To do>
Please give the count of lines in the listing underneath that hold "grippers", leaving out everything else.

Data segment>

--- START ---

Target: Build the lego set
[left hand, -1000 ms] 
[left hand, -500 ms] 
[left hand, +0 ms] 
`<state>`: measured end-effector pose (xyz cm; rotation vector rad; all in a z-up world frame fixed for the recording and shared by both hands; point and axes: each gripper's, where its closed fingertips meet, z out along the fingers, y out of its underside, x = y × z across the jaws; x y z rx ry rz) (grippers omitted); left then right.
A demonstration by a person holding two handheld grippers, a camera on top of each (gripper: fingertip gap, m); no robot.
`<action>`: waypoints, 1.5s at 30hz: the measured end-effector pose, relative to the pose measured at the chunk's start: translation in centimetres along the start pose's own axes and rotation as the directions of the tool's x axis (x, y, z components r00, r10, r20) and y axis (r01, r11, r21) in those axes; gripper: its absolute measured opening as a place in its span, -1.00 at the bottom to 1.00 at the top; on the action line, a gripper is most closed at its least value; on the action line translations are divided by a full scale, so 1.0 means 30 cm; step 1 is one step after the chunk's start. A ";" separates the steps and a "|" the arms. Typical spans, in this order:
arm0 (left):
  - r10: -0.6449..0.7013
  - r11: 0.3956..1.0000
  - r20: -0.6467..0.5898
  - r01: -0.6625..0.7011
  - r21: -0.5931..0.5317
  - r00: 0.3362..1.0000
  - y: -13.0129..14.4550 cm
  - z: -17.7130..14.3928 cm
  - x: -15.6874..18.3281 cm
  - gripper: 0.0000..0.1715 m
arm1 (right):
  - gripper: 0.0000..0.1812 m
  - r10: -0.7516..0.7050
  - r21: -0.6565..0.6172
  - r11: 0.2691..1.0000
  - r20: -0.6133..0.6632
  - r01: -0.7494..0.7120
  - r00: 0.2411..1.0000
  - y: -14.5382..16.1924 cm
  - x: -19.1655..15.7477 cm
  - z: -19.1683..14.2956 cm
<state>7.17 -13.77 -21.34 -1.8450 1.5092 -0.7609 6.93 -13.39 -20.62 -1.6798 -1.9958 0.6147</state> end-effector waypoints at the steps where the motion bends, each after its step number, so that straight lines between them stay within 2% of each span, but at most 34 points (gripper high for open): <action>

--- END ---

Written reply>
2